Significance. If the central architectural claim holds, the work offers a structured alternative to scalar mixing or generic communication channels for reducing information bottlenecks in cooperative MARL. Strengths include the breadth of evaluation, rigorous statistical aggregation across environments, and explicit ablations that isolate content-dependence rather than capacity. These elements make the empirical contribution more convincing than typical MARL ablation studies and could inform future designs that require fine-grained, receiver-aware coordination.
major comments (2)
- [§3 (Method, coordination graph definition)] The inter-agent coordination graph construction is underspecified. It is unclear whether edges are fixed (e.g., complete graph), learned via adjacency matrix, or environment-specific; without this definition it is impossible to verify that the resulting signals are receiver-sensitive and content-dependent as claimed in the abstract and §3. This detail is load-bearing for the central claim that gains arise from the architectural property rather than implicit capacity or tuning differences.
- [§3.2 (graph transformer convolution)] The graph transformer convolution operator lacks explicit specification of how receiver identity and message content condition the attention keys/queries (or equivalent). It is therefore difficult to distinguish the operator from standard GAT or QMIX-style mixing and to confirm that it actually reduces the information bottleneck without introducing new representational failures. This directly affects the validity of the ablation results tracing gains to content-dependence.
minor comments (2)
- [Figure 2] Figure 2 (or equivalent architecture diagram) would benefit from explicit annotation of receiver-specific conditioning paths to make the claimed property visually verifiable.
- [Abstract] The abstract states 'five cooperative tasks' but does not name them; a parenthetical list would improve readability without lengthening the paragraph.
Simulated Author's Rebuttal
We thank the referee for the constructive and detailed review. We address each major comment below and agree that greater explicitness in the method section will strengthen the manuscript. We have prepared revisions to clarify the coordination graph construction and the conditioning mechanisms in the graph transformer convolution.

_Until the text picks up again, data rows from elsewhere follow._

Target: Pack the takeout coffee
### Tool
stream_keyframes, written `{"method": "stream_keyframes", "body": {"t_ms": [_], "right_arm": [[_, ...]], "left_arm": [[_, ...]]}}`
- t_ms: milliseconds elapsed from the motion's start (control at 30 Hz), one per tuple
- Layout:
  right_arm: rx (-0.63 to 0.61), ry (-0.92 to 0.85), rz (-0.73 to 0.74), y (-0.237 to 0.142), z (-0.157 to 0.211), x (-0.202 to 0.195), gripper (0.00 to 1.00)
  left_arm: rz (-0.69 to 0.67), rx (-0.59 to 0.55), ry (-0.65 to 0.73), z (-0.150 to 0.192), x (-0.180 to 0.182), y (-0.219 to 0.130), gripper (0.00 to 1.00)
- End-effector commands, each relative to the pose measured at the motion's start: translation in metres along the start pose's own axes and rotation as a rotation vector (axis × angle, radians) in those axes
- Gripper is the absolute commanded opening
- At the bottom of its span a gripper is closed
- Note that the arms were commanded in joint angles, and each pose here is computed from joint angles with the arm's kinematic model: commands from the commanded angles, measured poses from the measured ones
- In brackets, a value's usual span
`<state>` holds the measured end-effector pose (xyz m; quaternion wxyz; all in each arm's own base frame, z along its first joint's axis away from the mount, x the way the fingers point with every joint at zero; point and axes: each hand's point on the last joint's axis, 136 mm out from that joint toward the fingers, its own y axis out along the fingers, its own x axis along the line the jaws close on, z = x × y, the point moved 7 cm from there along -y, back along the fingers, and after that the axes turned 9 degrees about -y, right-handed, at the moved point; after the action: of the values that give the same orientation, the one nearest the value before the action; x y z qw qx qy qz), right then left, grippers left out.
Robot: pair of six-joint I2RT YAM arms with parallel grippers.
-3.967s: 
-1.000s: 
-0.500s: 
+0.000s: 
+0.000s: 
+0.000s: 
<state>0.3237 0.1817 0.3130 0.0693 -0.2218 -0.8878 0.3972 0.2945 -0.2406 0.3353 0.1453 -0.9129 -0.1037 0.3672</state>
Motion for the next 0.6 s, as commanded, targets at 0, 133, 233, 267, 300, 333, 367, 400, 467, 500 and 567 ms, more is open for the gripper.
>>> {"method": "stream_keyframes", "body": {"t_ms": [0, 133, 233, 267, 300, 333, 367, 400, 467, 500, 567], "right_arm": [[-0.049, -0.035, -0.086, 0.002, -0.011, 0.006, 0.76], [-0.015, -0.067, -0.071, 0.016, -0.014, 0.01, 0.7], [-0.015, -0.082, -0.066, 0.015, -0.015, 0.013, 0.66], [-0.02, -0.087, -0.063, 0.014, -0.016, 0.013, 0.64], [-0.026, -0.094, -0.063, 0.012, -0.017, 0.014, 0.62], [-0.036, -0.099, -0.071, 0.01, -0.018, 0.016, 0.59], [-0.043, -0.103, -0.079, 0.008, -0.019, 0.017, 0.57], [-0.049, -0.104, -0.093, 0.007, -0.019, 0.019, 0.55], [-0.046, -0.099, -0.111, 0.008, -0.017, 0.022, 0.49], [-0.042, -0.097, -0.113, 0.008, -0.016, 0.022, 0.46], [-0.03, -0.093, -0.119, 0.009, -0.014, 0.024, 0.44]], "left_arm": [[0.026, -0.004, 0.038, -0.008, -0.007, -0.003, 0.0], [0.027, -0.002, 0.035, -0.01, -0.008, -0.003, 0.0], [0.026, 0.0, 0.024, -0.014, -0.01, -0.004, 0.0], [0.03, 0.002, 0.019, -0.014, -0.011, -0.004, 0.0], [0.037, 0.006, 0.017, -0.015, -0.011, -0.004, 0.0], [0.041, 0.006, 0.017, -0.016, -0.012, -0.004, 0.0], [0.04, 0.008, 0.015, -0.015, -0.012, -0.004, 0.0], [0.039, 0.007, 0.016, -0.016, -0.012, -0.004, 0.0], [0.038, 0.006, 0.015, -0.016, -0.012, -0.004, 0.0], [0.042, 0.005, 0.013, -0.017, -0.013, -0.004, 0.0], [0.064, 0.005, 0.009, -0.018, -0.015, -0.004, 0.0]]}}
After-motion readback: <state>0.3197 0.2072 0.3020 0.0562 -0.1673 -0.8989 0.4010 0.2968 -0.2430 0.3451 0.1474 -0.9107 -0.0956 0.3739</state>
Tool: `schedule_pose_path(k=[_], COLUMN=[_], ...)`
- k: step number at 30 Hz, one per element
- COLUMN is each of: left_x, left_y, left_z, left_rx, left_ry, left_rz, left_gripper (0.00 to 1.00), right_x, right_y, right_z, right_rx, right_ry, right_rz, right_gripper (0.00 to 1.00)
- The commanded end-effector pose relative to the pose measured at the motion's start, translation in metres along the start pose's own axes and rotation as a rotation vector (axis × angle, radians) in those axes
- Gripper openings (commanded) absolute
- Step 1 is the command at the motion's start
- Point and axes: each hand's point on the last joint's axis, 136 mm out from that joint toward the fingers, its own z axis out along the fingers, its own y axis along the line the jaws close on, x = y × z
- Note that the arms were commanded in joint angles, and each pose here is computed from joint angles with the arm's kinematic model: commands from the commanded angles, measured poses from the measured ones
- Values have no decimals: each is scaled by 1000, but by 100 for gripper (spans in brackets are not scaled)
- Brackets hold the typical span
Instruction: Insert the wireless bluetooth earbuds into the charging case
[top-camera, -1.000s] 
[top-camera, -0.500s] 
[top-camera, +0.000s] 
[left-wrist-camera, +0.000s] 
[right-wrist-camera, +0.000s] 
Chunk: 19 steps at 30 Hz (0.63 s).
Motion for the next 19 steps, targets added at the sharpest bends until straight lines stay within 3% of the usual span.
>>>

read point-by-point responses
-
Referee: [§3 (Method, coordination graph definition)] The inter-agent coordination graph construction is underspecified. It is unclear whether edges are fixed (e.g., complete graph), learned via adjacency matrix, or environment-specific; without this definition it is impossible to verify that the resulting signals are receiver-sensitive and content-dependent as claimed in the abstract and §3. This detail is load-bearing for the central claim that gains arise from the architectural property rather than implicit capacity or tuning differences.
Authors: We agree that the coordination graph requires a more explicit definition to support verification of the claimed properties. The manuscript constructs the inter-agent coordination graph as a fixed complete graph over the set of agents (i.e., every pair of agents shares an edge), independent of environment-specific features and without learned adjacency. This fixed structure is chosen precisely to isolate the effects of the subsequent graph transformer convolution. We will revise §3 to include a formal definition of the graph, pseudocode for its construction, and an accompanying figure. With this clarification, the receiver-sensitive and content-dependent character of the signals can be attributed directly to the convolution operator rather than to the graph topology, preserving the validity of the central architectural claim and the parameter-matched ablations. revision: yes
-
Referee: [§3.2 (graph transformer convolution)] The graph transformer convolution operator lacks explicit specification of how receiver identity and message content condition the attention keys/queries (or equivalent). It is therefore difficult to distinguish the operator from standard GAT or QMIX-style mixing and to confirm that it actually reduces the information bottleneck without introducing new representational failures. This directly affects the validity of the ablation results tracing gains to content-dependence.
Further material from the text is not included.